§ **Exercise details**
In the entries below, find the line with "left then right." and the line with "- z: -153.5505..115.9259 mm". Reproduce those two lines and every line between them exactly, and nothing more.

=== Section Start ===

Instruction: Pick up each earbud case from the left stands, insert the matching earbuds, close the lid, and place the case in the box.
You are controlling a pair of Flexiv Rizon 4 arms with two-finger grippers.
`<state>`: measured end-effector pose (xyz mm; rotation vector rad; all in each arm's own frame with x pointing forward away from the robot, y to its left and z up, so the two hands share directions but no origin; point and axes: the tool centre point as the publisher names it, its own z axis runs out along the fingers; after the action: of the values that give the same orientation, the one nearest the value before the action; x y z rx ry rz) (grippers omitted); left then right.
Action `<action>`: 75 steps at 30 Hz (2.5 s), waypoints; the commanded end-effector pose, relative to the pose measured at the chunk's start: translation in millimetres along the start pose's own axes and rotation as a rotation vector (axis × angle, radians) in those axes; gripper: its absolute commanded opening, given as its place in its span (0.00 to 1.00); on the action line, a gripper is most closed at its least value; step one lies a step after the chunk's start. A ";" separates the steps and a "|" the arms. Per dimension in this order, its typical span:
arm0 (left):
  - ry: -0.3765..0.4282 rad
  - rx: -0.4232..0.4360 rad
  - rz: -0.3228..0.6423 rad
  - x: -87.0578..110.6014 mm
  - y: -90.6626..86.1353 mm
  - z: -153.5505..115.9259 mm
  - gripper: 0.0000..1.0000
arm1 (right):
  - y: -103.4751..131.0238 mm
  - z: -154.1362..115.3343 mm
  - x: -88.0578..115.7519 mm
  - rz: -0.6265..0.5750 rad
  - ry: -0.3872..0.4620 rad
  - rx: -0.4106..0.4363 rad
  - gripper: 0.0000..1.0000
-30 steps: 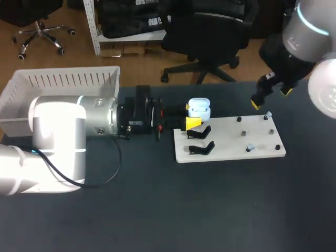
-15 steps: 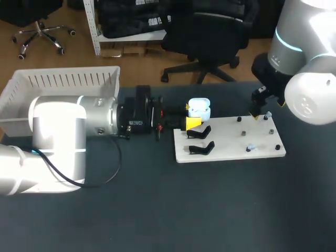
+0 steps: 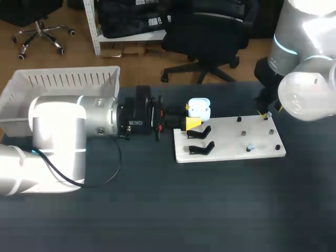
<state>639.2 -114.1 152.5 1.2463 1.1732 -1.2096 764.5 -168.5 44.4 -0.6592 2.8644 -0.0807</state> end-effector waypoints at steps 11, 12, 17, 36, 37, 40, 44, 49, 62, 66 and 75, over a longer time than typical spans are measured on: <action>-0.005 -0.006 0.004 1.0 -1.2 0.3 0.00 | -2.2 9.2 3.6 0.007 0.008 0.015 0.44; -0.005 -0.006 0.004 1.0 -1.2 0.3 0.00 | -2.2 10.2 3.7 0.000 0.007 0.026 0.44; -0.005 -0.006 0.004 1.0 -1.2 0.3 0.00 | -0.8 13.1 2.4 0.019 0.003 0.007 0.44; -0.005 -0.006 0.004 1.0 -1.2 0.3 0.00 | -1.9 17.9 -0.9 0.046 0.003 -0.011 0.36; -0.005 -0.006 0.004 1.0 -1.2 0.3 0.00 | -1.5 18.2 -1.3 0.044 0.004 -0.012 0.36; -0.005 -0.006 0.004 1.0 -1.2 0.3 0.00 | -0.2 18.9 -2.2 0.041 0.007 -0.011 0.30; -0.005 -0.006 0.004 1.0 -1.2 0.3 0.00 | 0.7 19.8 -3.0 0.039 0.012 -0.010 0.27; -0.005 -0.006 0.004 1.0 -1.2 0.3 0.00 | 0.8 20.2 -3.1 0.042 0.015 -0.007 0.20; -0.005 -0.006 0.004 1.0 -1.2 0.3 0.00 | 0.6 19.2 2.6 0.046 0.016 0.004 0.00; -0.005 -0.006 0.004 1.0 -1.2 0.3 0.00 | 0.0 11.9 2.6 0.049 0.008 0.006 0.00; -0.005 -0.006 0.004 1.0 -1.2 0.3 0.00 | 13.9 -31.9 7.8 0.055 0.007 0.031 0.00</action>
<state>639.2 -114.1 152.4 1.2462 1.1733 -1.2097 761.3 -160.2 53.9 -0.5888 2.8927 -0.1037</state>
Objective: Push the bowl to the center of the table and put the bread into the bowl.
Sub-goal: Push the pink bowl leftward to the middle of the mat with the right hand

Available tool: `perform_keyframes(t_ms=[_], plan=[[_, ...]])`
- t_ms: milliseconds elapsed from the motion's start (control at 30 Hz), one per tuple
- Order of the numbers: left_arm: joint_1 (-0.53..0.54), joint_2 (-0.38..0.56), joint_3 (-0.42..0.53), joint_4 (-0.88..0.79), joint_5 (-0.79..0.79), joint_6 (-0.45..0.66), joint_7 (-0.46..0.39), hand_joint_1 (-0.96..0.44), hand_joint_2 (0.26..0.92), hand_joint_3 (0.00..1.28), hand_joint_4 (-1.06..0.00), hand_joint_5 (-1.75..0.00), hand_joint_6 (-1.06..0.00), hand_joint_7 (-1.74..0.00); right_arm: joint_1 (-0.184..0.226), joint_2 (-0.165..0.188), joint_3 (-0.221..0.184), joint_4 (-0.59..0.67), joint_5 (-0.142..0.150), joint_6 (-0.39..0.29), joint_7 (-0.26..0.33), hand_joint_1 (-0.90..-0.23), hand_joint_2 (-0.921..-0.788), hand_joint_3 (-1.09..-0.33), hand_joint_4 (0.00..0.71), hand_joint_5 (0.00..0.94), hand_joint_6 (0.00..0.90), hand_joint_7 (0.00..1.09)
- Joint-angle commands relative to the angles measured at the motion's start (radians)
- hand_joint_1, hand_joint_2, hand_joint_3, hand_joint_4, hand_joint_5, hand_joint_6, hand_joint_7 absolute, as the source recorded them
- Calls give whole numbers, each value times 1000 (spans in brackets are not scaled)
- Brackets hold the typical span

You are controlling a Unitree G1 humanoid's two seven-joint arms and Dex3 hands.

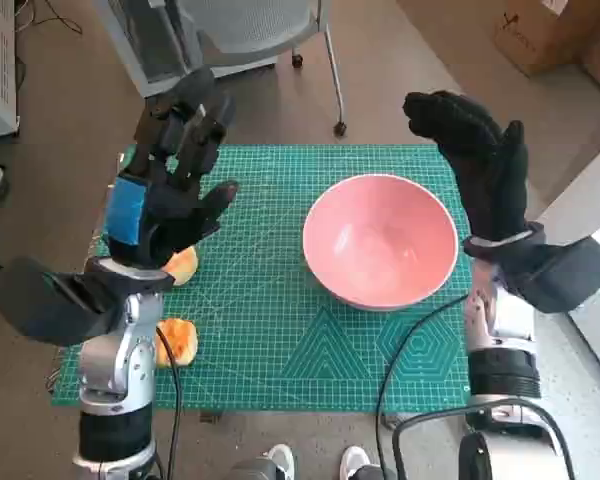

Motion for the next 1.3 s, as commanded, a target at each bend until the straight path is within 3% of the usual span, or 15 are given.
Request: perform_keyframes(t_ms=[33, 1300], plan=[[10, -3, 2, -11, -3, -1, 0, -458, 866, 285, -125, -183, 1, -600, 23, -5, -4, 7, 5, 9, 6, -596, -921, -607, 215, 1, 317, 0], [19, 4, -15, -14, 15, -13, -7, -488, 851, 307, -102, -203, 1, -580, 34, 0, 0, -1, -1, 16, 0, -593, -921, -602, 208, 0, 321, 2]])
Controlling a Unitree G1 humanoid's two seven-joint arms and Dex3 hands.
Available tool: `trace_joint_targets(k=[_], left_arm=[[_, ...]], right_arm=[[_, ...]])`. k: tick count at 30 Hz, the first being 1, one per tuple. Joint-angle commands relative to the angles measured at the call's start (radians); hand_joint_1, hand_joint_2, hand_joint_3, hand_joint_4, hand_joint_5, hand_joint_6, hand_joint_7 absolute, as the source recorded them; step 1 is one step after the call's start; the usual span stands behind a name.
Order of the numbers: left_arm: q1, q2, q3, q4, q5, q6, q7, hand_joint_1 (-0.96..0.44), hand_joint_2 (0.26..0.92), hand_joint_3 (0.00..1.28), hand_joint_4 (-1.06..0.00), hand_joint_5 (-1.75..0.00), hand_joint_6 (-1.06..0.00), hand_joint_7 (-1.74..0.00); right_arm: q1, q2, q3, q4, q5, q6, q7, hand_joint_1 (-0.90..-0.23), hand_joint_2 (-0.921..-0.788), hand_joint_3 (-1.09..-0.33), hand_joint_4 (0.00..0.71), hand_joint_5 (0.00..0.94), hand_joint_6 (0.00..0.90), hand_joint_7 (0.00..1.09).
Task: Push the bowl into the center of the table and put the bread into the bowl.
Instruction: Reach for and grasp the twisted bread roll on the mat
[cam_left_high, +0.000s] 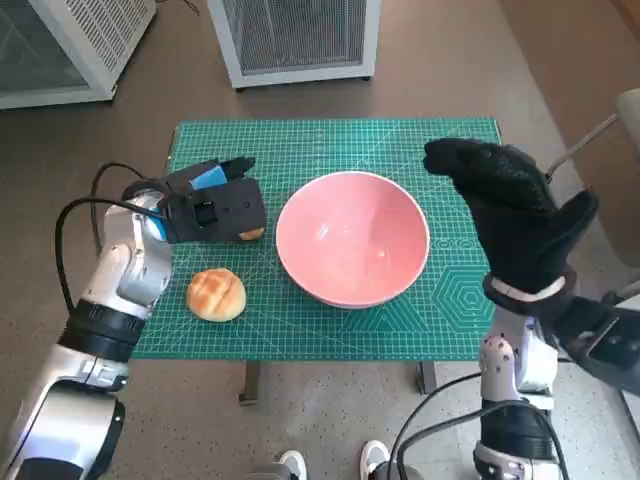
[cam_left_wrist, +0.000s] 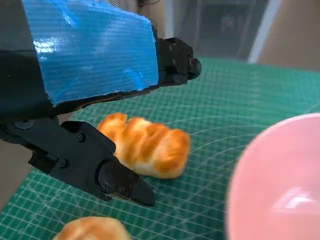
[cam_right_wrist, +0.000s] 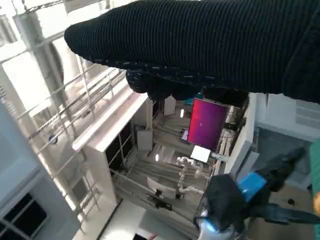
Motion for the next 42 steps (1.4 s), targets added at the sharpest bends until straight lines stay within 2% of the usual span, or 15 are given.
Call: trace_joint_targets(k=[1, 13, 24, 27, 30, 32, 33, 34, 37, 38, 39, 40, 41, 42], left_arm=[[-0.055, -0.021, -0.023, 0.121, 0.023, -0.042, 0.030, -0.22, 0.734, 0.00, -0.01, 0.00, -0.18, -0.04], [-0.113, -0.056, -0.038, 0.330, 0.032, -0.103, 0.081, -0.25, 0.731, 0.00, -0.02, 0.00, -0.19, -0.03], [-0.148, -0.084, -0.051, 0.443, 0.038, -0.141, 0.125, -0.22, 0.736, 0.00, -0.05, -0.01, -0.22, -0.03], [-0.153, -0.092, -0.052, 0.475, 0.039, -0.156, 0.157, -0.21, 0.751, 0.01, -0.11, -0.02, -0.27, -0.04], [-0.151, -0.099, -0.052, 0.503, 0.040, -0.180, 0.208, -0.17, 0.774, 0.01, -0.22, -0.03, -0.38, -0.06], [-0.147, -0.101, -0.053, 0.516, 0.043, -0.202, 0.246, -0.12, 0.799, 0.02, -0.36, -0.04, -0.49, -0.07], [-0.144, -0.101, -0.054, 0.523, 0.045, -0.217, 0.271, -0.11, 0.804, 0.02, -0.40, -0.04, -0.51, -0.07], [-0.142, -0.101, -0.056, 0.529, 0.047, -0.228, 0.289, -0.09, 0.820, 0.02, -0.49, -0.06, -0.57, -0.08], [-0.133, -0.095, -0.070, 0.546, 0.063, -0.274, 0.352, -0.05, 0.849, 0.02, -0.68, -0.09, -0.68, -0.10], [-0.132, -0.093, -0.075, 0.551, 0.068, -0.286, 0.367, 0.10, 0.875, 0.06, -0.66, -0.52, -0.73, -0.12], [-0.130, -0.090, -0.081, 0.556, 0.074, -0.302, 0.385, 0.15, 0.884, 0.08, -0.64, -0.68, -0.75, -0.13], [-0.129, -0.087, -0.085, 0.562, 0.079, -0.313, 0.398, 0.09, 0.898, 0.10, -0.65, -0.90, -0.68, -0.49], [-0.127, -0.084, -0.088, 0.566, 0.084, -0.327, 0.412, 0.06, 0.906, 0.11, -0.64, -1.05, -0.63, -0.73], [-0.127, -0.081, -0.091, 0.570, 0.088, -0.337, 0.423, 0.05, 0.909, 0.11, -0.64, -1.11, -0.62, -0.80]], right_arm=[[0.032, -0.007, 0.010, -0.013, -0.013, -0.008, -0.006, -0.426, -0.921, -0.448, 0.400, 0.000, 0.145, 0.68], [0.029, -0.022, 0.008, -0.015, 0.012, -0.024, 0.011, -0.415, -0.921, -0.431, 0.392, 0.001, 0.146, 0.69], [0.021, -0.022, 0.010, 0.002, 0.006, -0.044, 0.004, -0.414, -0.921, -0.422, 0.393, 0.001, 0.147, 0.67], [0.020, -0.022, 0.009, 0.006, 0.010, -0.047, 0.006, -0.416, -0.921, -0.421, 0.394, 0.001, 0.145, 0.67], [0.022, -0.023, 0.008, 0.004, 0.014, -0.047, 0.008, -0.416, -0.921, -0.420, 0.394, 0.002, 0.146, 0.66], [0.022, -0.024, 0.008, 0.002, 0.014, -0.047, 0.006, -0.416, -0.921, -0.420, 0.394, 0.002, 0.147, 0.66], [0.022, -0.024, 0.008, 0.001, 0.014, -0.047, 0.006, -0.415, -0.921, -0.420, 0.394, 0.002, 0.148, 0.65], [0.022, -0.024, 0.008, 0.001, 0.014, -0.047, 0.006, -0.415, -0.921, -0.420, 0.394, 0.001, 0.148, 0.65], [0.022, -0.024, 0.008, 0.002, 0.014, -0.051, 0.007, -0.414, -0.921, -0.420, 0.394, 0.001, 0.150, 0.65], [0.021, -0.024, 0.008, 0.003, 0.014, -0.052, 0.007, -0.414, -0.921, -0.420, 0.394, 0.001, 0.151, 0.65], [0.021, -0.024, 0.008, 0.005, 0.013, -0.054, 0.007, -0.414, -0.921, -0.420, 0.394, 0.001, 0.152, 0.65], [0.020, -0.023, 0.008, 0.007, 0.012, -0.056, 0.007, -0.414, -0.921, -0.420, 0.394, 0.001, 0.153, 0.64], [0.020, -0.023, 0.007, 0.008, 0.011, -0.059, 0.007, -0.413, -0.921, -0.420, 0.394, 0.001, 0.153, 0.64], [0.019, -0.022, 0.008, 0.011, 0.011, -0.061, 0.007, -0.413, -0.921, -0.420, 0.394, 0.001, 0.154, 0.64]])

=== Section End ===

§ **Output for this exercise**
`<state>`: measured end-effector pose (xyz mm; rotation vector rad; all in each arm's own frame with x pointing forward away from the robot, y to its left and z up, so the two hands share directions but no origin; point and axes: the tool centre point as the publisher names it, its own z axis runs out along the fingers; after the action: of the values that give the same orientation, the one nearest the value before the action; x y z rx ry rz) (grippers omitted); left then right.
Action `<action>`: 75 steps at 30 Hz (2.5 s), waypoints; the commanded end-effector pose, relative to the pose measured at the chunk's start: translation in millimetres along the start pose's own axes and rotation as a rotation vector (axis × angle, radians) in those axes; gripper: its absolute commanded opening, given as its place in its span (0.00 to 1.00); on the action line, a gripper is most closed at its least value; step one lies a step after the chunk's start. A ";" separates the steps and a "|" the arms. Per dimension in this order, its typical span:
arm0 (left):
  - ry: -0.3765..0.4282 rad
  - rx: -0.4232..0.4360 rad
  - rz: -0.3228..0.6423 rad
  - x: -87.0578..110.6014 mm
  - y: -90.6626..86.1353 mm
  - z: -153.5505..115.9259 mm

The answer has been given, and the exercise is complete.